Changer d’idée après avoir embauché : $$$$

Une décision précipitée n’est pas toujours payante

À titre d’employeur, il peut arriver que vous soyez séduit par une personne présentant sa candidature pour un poste au sein de votre entreprise.

Le candidat est à l’emploi d’un autre employeur et vous signale être en mesure de répondre aux exigences du poste, souhaitant, de plus, vouloir relever de nouveaux défis.

Des discussions s’amorcent alors sous forme de rencontres additionnelles et/ou d’échanges de courriels. Des négociations interviennent entre les parties, entre autres, quant à la rémunération.

Vous décidez enfin d’embaucher le candidat et convenez de la rémunération, des tâches et de la date d’entrée en fonction, le tout, par écrit ou verbalement.

Ce faisant, le candidat postulant remet sa démission à son employeur actuel en lui donnant un préavis, à titre d’exemple, de 2 ou de 3 semaines.

Pris d’un vent de panique, vous réalisez ultérieurement avoir pris une mauvaise décision et vous communiquez avec le candidat pour l’informer qu’il a un profil intéressant, mais qu’il n’est finalement pas embauché, et qu’il n’est pas nécessaire de se présenter au travail. Estomaqué, le candidat vous dit que cette situation est inacceptable, et que vous ferez l’objet de poursuites judiciaires.

Qu’en est-il exactement ?

Dans une affaire récente*, le tribunal a condamné un employeur à payer la somme de 10 000 $ à une employée considérant qu’un contrat verbal de travail est intervenu, et que l’employeur n’avait pas permis à l’employée d’exécuter sa prestation de travail. Les faits peuvent se résumer comme suit :

L’employée travaille pour une firme de consultants en marketing et manifeste son intérêt pour travailler pour une entreprise qui œuvre dans l’organisation d’événements. La candidate postulante remet à son éventuel employeur un document décrivant les responsabilités qu’elle pourrait avoir dans le cadre de son nouvel emploi. Des discussions s’ensuivent. Elle visite par la suite les locaux de son éventuel employeur en compagnie des représentants de l’entreprise. Ensemble, ils discutent des conditions de travail, s’entendent sur un salaire de 35 000 $ et conviennent de préparer un document écrit pour sa date d’entrée en fonction.

Convaincue qu’une entente est conclue, l’employée remet sa démission à son employeur actuel. Ce dernier informe l’employée qu’elle peut quitter après deux semaines de préavis. Effectivement, l’employé termine son ancien emploi. Elle en profite pour prendre ses vacances. Avant son entrée en fonction, l’employée reçoit un appel de son nouvel employeur qui lui annonce que son salaire devra être révisé temporairement à la baisse et qu’il sera réévalué dans six mois.
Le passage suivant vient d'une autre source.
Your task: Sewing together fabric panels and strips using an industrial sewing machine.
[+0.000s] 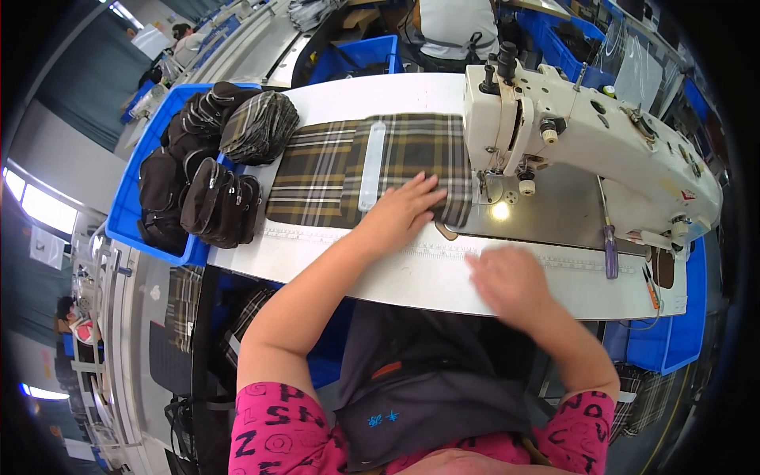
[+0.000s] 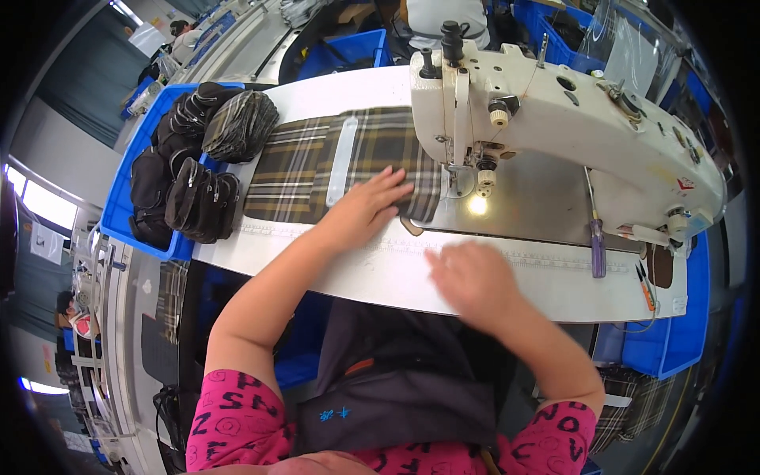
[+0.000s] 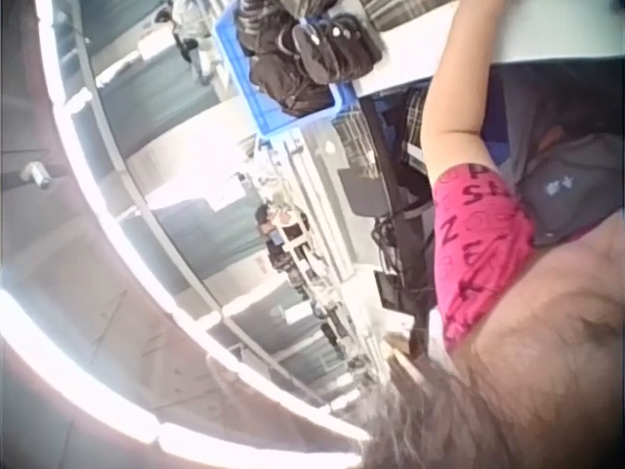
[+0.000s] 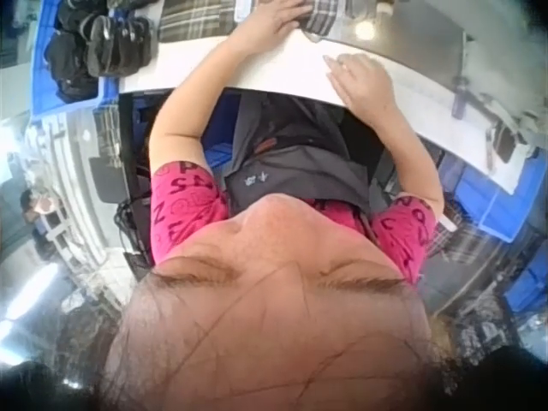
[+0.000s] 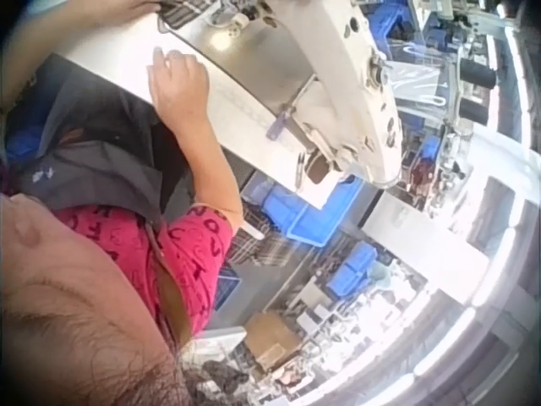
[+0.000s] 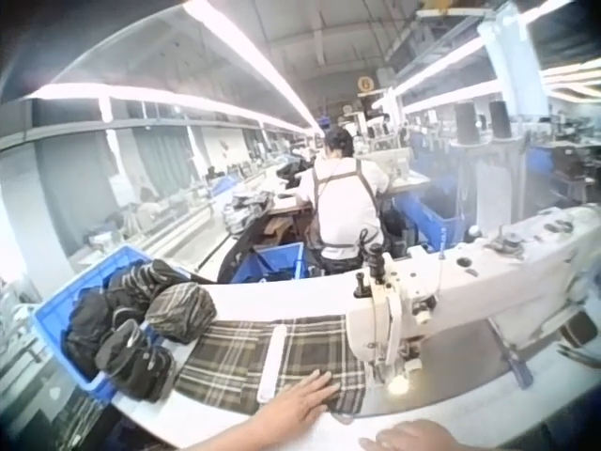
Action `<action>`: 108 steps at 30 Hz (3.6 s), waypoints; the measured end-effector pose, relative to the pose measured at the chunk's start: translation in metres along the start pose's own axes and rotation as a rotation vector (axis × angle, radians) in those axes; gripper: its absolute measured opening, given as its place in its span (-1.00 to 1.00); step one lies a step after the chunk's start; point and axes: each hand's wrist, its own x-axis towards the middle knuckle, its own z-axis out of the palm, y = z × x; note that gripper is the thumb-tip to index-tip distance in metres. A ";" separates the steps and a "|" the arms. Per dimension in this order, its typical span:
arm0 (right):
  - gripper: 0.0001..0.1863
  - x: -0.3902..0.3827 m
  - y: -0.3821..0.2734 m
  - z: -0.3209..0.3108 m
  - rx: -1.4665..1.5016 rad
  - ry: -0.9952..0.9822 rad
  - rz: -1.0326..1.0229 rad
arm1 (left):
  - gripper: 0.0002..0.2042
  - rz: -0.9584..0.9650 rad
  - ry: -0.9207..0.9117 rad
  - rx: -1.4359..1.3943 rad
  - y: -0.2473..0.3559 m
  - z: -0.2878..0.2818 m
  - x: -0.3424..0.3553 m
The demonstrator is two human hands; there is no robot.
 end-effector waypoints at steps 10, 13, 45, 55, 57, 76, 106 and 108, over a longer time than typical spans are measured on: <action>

L’employée, bien que secouée, comprend que c’est temporaire et avise son nouvel employeur de son accord. Dans l’intervalle, l’employée procède, avec sa sœur, à l’achat d’une maison. Par la suite, elle reçoit un appel de son nouvel employeur pour l’informer qu’il n’y a pas de poste pour elle par suite d’une restructuration.

Son nouvel employeur lui reproche également d’avoir précédemment donné sa démission. L’employée rétorque qu’elle n’aurait jamais démissionné sans être certaine d’avoir un nouvel emploi et transmet par la suite une mise en demeure à son employeur lui réclamant la somme de 50 000 $.

La cour

Le tribunal a effectivement statué qu’un contrat verbal de travail était intervenu entre les parties, et que l’employeur avait contrevenu à son obligation en refusant à la salariée d’exécuter sa prestation de travail.

Selon la Cour, le comportement des parties confirme l’existence d’un contrat de travail considérant, entre autres, l’accord sur des considérations essentielles, soit : les tâches, la rémunération et la date d’entrée en fonction. La démission préalable de l’employée confirme également le contrat de travail entre les parties même si celui-ci a été conclu verbalement.

Pour la Cour, l’employeur n’avait aucune raison de résilier unilatéralement le contrat de l’employée sans préavis.

Compte tenu que l’employée s’est retrouvée sans emploi pendant 7 semaines, de sa difficulté à trouver un poste équivalent à celui que lui avait consenti son nouvel employeur, de la manière cavalière, inéquitable même, dont l’employée a été traitée par son nouvel employeur, le tribunal a fixé à 10 000 $ l’indemnité à accorder à l’employée au titre du préavis.

Conclusion

Bien que vous soyez enchanté par un nouveau candidat postulant, il est préférable de ne pas procéder à la hâte avant de l’embaucher et de vous accorder un certain délai de réflexion avant de prendre votre décision. Si, malgré tout, vous avez pris une décision que vous regrettez, il vaut définitivement mieux faire travailler l’employé pendant un certain temps, quitte à lui donner une période de probation à laquelle il sera assujetti. À la fin ou au cours de cette période de probation, si l’employé ne vous satisfait toujours pas, vous pourrez alors mettre fin à son emploi en précisant sur son relevé d’emploi qu’il ne satisfait pas aux exigences de la concession.

Prenez note que le caractère raisonnable d’un délai de préavis est une question de fait qui varie selon les circonstances propres à chaque situation. À titre d’exemple, si l’employé possède plusieurs années de service avec son précédent employeur, et que c’est vous qui le sollicitez dans son emploi pour aller travailler à votre établissement, le tribunal tiendra compte de ce fait dans le calcul du préavis, ce qui aura nécessairement pour effet d’augmenter le montant du préavis que vous devrez consentir à votre employé pour mettre fin à son emploi.

Comme quoi une décision précipitée n’est pas toujours payante…

* Gagné c. Staf inc. [2012 QCCQ 1482] – Décision du 28 février rendue par l’honorable Anne Laberge dans l’affaire de la Cour du Québec – 200-22-056280-100.